The authors compile the Global Forest Database (ForC) to provide a macropscopic overview of the C cycle in the world’s forests. They compute the mean and standard deviation of 24 flux and stock variables (no soil variables) for mature and regrown (age < 100 years) forests. C cycling rates decrease from tropical to temperate to boreal forests.
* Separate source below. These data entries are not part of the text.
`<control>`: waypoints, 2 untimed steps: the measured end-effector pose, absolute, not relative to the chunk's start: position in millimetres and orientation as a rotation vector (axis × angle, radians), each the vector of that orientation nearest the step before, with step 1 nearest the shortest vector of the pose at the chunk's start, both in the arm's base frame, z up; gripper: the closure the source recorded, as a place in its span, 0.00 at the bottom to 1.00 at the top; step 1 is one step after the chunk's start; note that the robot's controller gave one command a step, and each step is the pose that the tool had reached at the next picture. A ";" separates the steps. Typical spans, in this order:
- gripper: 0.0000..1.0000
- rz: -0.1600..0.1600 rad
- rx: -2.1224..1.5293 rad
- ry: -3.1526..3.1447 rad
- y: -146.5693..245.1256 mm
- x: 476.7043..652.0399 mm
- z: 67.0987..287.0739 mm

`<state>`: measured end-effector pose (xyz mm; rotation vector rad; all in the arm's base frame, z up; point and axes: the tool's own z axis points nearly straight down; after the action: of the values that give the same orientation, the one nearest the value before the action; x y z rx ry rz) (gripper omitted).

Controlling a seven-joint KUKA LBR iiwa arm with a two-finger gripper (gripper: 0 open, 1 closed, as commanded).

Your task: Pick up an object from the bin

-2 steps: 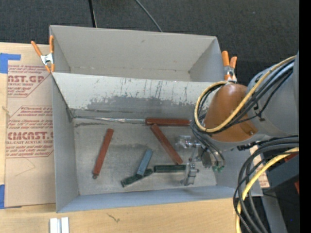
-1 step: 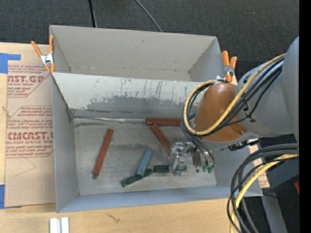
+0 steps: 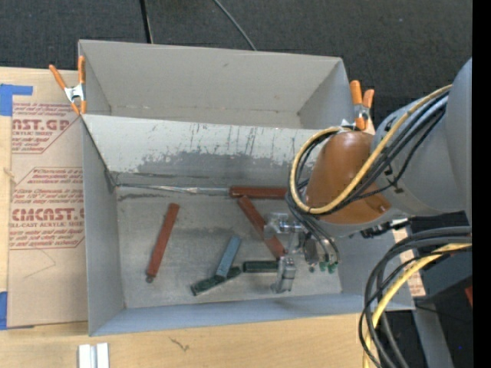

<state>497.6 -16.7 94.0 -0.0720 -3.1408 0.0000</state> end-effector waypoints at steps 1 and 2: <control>1.00 0.001 -0.073 -3.141 -16.9 497.6 94.0; 0.00 0.001 -0.073 -3.141 -16.9 497.6 94.0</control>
Offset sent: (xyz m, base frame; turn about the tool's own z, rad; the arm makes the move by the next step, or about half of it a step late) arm 0.0000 0.0000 0.0000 0.0000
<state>497.6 -16.9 94.0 -0.0728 -3.1407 0.0006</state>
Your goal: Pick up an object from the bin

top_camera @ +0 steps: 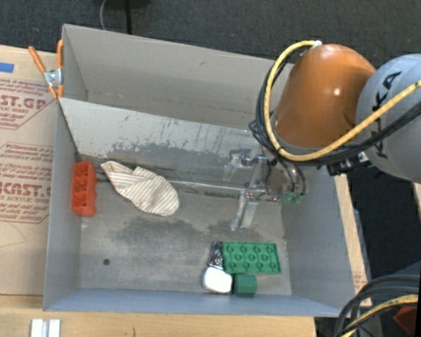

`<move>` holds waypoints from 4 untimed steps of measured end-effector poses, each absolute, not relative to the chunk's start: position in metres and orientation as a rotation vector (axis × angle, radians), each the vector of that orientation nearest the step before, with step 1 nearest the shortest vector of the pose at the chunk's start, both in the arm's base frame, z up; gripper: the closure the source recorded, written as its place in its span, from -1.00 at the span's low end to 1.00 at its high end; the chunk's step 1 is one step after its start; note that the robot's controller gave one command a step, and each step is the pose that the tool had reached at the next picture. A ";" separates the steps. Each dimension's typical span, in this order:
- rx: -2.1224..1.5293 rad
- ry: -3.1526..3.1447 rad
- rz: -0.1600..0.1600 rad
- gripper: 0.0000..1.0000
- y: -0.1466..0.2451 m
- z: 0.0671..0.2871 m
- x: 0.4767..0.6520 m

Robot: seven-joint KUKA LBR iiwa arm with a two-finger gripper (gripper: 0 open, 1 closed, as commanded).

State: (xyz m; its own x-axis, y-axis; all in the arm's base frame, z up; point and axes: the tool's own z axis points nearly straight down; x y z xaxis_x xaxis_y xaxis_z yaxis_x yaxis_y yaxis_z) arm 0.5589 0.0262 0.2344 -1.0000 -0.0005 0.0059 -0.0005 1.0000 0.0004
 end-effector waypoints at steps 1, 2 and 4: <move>0.000 -3.144 -0.001 -1.00 0.026 0.239 0.560; 0.044 -3.149 -0.001 -1.00 0.059 0.193 0.572; -0.036 -3.145 -0.003 1.00 0.065 0.126 0.594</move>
Offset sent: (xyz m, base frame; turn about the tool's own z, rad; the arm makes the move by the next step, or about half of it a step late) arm 0.0198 0.0651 -0.0914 -0.0591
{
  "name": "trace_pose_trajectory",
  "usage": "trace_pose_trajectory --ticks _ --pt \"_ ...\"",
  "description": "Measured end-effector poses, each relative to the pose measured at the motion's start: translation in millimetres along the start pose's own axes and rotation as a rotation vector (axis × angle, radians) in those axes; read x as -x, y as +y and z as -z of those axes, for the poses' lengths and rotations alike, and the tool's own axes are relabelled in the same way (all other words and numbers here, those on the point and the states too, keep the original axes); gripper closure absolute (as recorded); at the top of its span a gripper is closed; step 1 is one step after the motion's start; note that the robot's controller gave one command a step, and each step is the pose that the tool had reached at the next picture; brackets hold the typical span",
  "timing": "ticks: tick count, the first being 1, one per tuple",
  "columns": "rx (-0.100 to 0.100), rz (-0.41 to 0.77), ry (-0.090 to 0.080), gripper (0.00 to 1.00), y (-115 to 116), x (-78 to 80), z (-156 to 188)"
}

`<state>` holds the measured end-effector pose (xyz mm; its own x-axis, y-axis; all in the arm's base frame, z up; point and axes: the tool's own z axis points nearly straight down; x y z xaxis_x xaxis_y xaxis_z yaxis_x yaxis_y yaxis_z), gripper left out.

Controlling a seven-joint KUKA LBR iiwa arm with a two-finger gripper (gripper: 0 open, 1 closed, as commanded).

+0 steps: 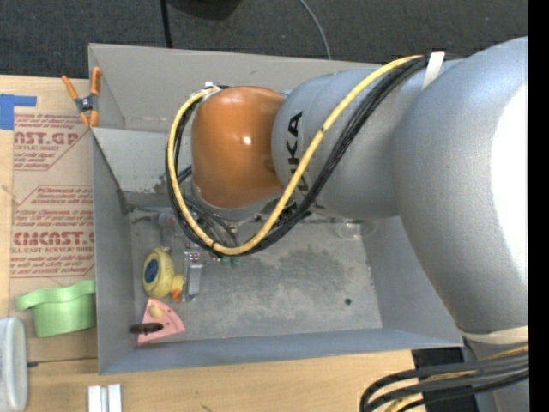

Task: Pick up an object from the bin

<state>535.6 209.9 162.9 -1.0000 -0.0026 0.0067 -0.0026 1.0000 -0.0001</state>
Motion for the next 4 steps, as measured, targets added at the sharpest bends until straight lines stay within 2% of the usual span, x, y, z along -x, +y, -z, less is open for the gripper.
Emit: trace_pose_trajectory --ticks 1,2,3,4 --pt "0.001 -0.001 -0.007 0.0 -0.8 2.0 4.3" --pt "0.003 0.048 -0.013 0.0 8.6 -0.8 -26.5" --pt "0.003 0.04 -0.011 0.0 26.7 6.9 -69.6" --pt "0.004 0.025 -0.011 0.0 31.9 9.7 -81.4"
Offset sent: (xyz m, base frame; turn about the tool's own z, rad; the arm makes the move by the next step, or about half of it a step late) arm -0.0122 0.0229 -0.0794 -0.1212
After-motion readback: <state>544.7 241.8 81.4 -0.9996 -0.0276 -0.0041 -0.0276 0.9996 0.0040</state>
The majority of flux variables, together with most live biomass pools, increased significantly with the logarithm of stand age.

1. Introduction

  • forests photosynthesize 69 GtC/year, leading to being a C sink accounting for 29% of fossil fuel emissions (problem: deforestation)
  • regrowth (= secondary) forests become increasingly important
  • biomes: categories for different climate and vegetation
  • NEP = GPP - $R_{\text{eco}}$: net ecosystem production = gross primary production - total ecosystem respiration
  • biomass accumulation increases rapidly in young forests, followed by a slow decline to near zero in old forests

2. Methods and design

  • synthesis of many existing databases with the goal of understanding how C cycle varies depending on location and stand age
  • R scripts and manual edits
  • unit dry organic matter converted to C by C=0.47 OM (IPCC, 2018)
  • 4 biome types (tropical broadleaf, temperate broadleaf, temperate needleleaf, boreal needleleaf) and 2 age classes (young, mature)
  • C budget assumed closed if mean of components summed to within one standard deviation of the aggregate variable
  • effect of stand age tested by using mixed effects models
  • logarithmic fit also due to lack of sufficient data to use more parameters

3. Review results and synthesis

  • mature forests:
    • fluxes: tropical > temperate > boreal
    • NEP: no significant trend
    • mean stocks: tropical > temperate > boreal
    • max. stocks in temperate biomes
  • young forests:
    • fluxes and stocks increase with $\log_{10}$ of age
    • fluxes: tropical > temperate > boreal
    • NEP: temperate > boreal

4. Discussion

  • variation in NPP in mature forests less controlled by climate, more by moderate disturbance and $R_{\text{soil}}$ vs C inputs
  • organic layer (OL) highest in boreal forests due to slow decomposition
  • NEP increases for first 100 years
  • future forest C cycling will shape climate (Song et al. 2019, Schimel et al. 2015)
  • ForC contains ground data for variables that cannot be measured (at least directly) remotely, such as respiration fluxes

5. Conclusions

  • loss of biomass from mature forests cannot be recovered on time scales relevant for mitigating climate change
  • conservation of mature forests most important

Ideas

By definition, future projections extend our existing observations and understanding to conditions that do not currently exist on Earth (Bonan and Doney 2018, Gustafson et al 2018, McDowell et al 2018). To ensure that models are giving the right answers for the right reasons (Sulman et al 2018), it is important to benchmark against multiple components of the C cycle that are internally consistent with each other (Collier et al 2018, Wang et al 2018).

What about applying information partitioning to ForC?